I have caught a lot of fish with just over one metre or so of line in the water and jigging the lure beside the boat when the fish follow the lure in.
Another basic retrieve is to try to cast out the lure and let it sink, as it is sinking take up the slack in your line with the rod tip pointed to the lure, and instead of a gentle lift of the rod tip lift it up quickly to 12 O'clock then wind up the slack in the line pointing the rod tip to the lure and repeat. After a couple of rips slow to a gentle lift and a strike can occur.

For the saltwater
Australian salmon

The fish are boiling. Cast your lure into the fish and just let it sink, pause for a few seconds then if there is no strike lift the rod tip to 12 O'clock then drop the rod tip towards the water and wind in a few meters of line then lift again then repeat. Quite often the bigger fish are under the boiling fish. If there are still no strikes cast into the fish and hold the rod tip at 10 O'clock and wind fast enough so that the lure sits on top and looks like a bait fish trying to escape.

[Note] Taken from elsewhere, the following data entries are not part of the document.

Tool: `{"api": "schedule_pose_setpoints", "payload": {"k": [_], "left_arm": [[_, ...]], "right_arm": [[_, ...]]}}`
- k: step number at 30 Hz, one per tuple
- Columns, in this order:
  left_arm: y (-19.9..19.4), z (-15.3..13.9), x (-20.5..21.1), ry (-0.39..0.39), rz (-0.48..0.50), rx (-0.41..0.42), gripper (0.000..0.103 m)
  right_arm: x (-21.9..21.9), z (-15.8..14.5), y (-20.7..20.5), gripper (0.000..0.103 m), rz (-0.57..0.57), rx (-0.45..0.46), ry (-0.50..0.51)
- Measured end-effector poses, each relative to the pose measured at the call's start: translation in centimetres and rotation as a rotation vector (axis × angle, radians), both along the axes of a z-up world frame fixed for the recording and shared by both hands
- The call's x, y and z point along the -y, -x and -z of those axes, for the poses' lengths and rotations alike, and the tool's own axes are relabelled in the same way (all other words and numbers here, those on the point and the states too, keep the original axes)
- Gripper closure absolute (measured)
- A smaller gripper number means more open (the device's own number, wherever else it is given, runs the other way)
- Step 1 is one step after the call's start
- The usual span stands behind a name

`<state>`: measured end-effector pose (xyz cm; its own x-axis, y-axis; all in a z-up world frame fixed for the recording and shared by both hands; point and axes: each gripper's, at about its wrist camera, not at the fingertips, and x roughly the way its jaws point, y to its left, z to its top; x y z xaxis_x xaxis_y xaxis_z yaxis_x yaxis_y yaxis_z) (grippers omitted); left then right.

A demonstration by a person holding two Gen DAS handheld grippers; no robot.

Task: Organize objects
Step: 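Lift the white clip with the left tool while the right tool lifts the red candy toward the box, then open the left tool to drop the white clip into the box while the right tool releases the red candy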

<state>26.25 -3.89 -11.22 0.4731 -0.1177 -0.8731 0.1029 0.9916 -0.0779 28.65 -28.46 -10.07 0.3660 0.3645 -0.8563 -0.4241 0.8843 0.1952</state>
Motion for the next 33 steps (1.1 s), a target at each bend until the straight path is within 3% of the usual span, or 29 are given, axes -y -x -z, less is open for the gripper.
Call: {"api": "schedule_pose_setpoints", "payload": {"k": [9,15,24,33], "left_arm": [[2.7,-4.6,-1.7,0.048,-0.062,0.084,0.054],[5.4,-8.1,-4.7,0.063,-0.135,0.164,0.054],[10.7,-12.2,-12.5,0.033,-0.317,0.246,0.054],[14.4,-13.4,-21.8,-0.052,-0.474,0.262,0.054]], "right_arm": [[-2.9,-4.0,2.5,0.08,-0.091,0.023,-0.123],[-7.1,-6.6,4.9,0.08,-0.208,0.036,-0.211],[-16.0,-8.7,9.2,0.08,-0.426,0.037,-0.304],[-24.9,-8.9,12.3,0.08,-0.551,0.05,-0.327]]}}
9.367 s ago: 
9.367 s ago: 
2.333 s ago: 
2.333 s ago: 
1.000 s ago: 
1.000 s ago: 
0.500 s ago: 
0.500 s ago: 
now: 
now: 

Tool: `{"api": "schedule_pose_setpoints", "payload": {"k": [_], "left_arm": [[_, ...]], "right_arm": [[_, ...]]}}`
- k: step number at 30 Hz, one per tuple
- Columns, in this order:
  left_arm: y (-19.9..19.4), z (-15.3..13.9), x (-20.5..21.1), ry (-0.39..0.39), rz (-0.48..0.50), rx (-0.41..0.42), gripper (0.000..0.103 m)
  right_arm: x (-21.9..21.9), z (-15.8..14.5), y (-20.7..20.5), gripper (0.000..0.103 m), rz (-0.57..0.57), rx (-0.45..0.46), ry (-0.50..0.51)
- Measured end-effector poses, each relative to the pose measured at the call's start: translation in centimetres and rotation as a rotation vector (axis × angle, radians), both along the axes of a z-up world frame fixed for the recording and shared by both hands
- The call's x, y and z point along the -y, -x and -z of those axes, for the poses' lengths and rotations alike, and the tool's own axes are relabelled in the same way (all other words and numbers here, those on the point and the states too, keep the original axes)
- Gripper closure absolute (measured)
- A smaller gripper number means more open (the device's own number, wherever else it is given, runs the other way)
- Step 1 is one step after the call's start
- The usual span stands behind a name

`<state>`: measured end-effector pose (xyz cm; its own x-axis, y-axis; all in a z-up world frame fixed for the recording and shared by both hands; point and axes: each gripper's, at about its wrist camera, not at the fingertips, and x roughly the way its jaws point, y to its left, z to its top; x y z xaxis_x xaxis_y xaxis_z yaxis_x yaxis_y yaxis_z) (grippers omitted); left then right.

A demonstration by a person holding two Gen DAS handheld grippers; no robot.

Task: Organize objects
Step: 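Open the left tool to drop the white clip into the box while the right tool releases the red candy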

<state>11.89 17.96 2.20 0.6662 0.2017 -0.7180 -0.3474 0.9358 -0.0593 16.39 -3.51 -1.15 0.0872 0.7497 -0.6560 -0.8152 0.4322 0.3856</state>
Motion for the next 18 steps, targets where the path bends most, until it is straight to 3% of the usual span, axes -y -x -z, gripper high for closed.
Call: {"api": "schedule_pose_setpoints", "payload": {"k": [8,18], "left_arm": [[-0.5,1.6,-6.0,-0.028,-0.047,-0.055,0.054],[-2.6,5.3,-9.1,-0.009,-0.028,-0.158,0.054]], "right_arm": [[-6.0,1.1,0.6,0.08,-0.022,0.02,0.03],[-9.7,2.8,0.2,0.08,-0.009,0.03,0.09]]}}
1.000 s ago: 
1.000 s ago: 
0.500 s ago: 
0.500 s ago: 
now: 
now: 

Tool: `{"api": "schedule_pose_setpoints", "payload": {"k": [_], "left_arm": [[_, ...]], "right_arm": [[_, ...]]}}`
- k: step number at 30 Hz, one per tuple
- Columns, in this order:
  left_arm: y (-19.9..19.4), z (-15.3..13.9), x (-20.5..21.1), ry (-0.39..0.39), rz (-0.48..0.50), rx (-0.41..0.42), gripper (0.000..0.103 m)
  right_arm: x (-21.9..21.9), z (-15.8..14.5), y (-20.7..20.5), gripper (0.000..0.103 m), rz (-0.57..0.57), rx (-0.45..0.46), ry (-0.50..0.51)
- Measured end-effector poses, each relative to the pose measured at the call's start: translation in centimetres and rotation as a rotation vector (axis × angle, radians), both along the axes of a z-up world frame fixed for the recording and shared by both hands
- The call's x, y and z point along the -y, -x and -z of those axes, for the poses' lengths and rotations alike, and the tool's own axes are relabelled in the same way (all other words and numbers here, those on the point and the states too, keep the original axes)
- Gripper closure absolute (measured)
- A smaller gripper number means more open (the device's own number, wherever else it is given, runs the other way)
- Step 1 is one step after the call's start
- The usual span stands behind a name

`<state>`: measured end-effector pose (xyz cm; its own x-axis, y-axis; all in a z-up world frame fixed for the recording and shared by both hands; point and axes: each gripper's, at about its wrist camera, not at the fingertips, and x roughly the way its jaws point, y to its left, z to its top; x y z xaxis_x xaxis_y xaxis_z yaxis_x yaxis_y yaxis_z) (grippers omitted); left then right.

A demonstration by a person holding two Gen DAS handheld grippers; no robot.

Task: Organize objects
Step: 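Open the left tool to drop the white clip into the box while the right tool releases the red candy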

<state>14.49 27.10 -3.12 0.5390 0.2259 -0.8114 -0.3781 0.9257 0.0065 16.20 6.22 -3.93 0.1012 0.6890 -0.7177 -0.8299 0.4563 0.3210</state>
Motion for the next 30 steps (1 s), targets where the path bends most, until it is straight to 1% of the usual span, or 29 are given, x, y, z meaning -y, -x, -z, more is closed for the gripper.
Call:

If you are fishing out of a boat choose an area preferably where there is a sandy bottom. Tie a pre-rigged soft plastic to your line and drop it over the side until it hits the bottom. Sit your rod in the rod holder or hold onto your handline, sit back and watch the tip of your as the boat drifts along. If there is are flathead about, and on the bite, you will soon know about it. Flathead are suckers for soft plastics, and the best part about it is you don't normally have to do anything to get them to bite.

Conclusion on soft plastics
There are no must do retrieves so spice it up to find the one that suits you that time as next time it will most likely change to something else.
The main thing is that these soft plastic lures catch a lot of fish so don't give up trying, also try to find someone who is successful and ask them to teach you or ask if they will go fishing with you.
The biggest mistake people make when fishing with soft plastics is to fish them too fast, so if you are not catching anything slow it down, increase the pause time between retrieves or change your style.
The pre-rigged soft plastics can be trolled with great results, the benefit of trolling pre-rigged soft plastics is that they will swim straight and not spin. Anyway trolling is another story.
Another thing to warn you about, you may catch a lot more fish and you will become hooked and you will want to take it to the next level.
Remember only to only keep what you need for a feed. It feels good when you can say you caught 18-21-30 fish but only kept a few to eat.